In a scramble to stem the flow of new cases of COVID-19, governments are rushing to track the locations of their populations. In France, Italy, Germany and Turkey, States are disregarding citizens’ privacy under the cover provided by newly adopted “emergency sanitary states”. In Israel, an emergency law now allows mobile data to be used to trace COVID patients. Network data from mobile phones creates granular, real-time targeting opportunities, which can be used by governments to enforce draconian quarantine measures. The Israeli government has requested the possibility to use intelligence services to help tracing. The request has not yet been approved. This excessive compromise of privacy is a gateway towards undermining other rights, such as freedom of movement, expression, and association.
Not only could such apps introduce an unprecedented level of surveillance but through mission creep and slow normalisation, they may prevent a “return to normal”. Who can now assure that such technologies could not be deployed in other areas of life long after the pandemic is controlled?
Governments should assess whether there are ways to combat the pandemic that are less intrusive on rights. These could include proven containment methods such as manual contact tracing, expanding access to accurate testing and treatment and allowing input from civil society. Such non-technological solutions would also help bridge issues that will eventually arise: the technological divide or unreliable access to the internet will further disadvantage already marginalised groups.

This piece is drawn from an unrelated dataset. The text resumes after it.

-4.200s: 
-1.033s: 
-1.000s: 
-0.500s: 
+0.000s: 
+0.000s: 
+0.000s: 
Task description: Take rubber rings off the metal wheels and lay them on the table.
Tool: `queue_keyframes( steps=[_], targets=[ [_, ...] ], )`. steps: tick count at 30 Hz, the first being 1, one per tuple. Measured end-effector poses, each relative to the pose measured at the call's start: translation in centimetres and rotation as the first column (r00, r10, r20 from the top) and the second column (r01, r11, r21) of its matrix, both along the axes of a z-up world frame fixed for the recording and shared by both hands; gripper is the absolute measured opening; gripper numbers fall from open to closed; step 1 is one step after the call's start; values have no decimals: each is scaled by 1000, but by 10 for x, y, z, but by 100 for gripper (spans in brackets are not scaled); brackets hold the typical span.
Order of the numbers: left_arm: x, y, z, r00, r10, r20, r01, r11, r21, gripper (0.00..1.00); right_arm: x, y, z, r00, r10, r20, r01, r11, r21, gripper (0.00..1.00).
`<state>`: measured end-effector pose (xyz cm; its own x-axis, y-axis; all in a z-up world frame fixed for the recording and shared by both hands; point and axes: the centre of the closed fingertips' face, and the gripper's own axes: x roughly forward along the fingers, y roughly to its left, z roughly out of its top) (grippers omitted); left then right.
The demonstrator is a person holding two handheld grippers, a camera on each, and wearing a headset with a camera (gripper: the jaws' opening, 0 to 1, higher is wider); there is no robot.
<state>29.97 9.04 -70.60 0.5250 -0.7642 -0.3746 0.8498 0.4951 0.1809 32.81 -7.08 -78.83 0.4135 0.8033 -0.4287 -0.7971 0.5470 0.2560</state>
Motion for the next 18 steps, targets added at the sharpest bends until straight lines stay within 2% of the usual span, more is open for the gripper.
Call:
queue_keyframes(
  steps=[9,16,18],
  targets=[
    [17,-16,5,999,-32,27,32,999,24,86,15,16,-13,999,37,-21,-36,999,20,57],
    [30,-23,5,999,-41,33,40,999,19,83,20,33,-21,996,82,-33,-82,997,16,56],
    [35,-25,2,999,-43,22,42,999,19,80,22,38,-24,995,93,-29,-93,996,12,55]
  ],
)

There are serious questions as to whether the use of tracing apps can meet the international human rights standards of necessity and proportionality. In the absence of transparent and meaningful limits on collection, retention and use of data set up by the States, the use of contact-tracing apps paves the way to possible multiple violations of basic human rights. Their use by governments already used to enact intrusive mass-surveillance practices could magnify discrimination and repression.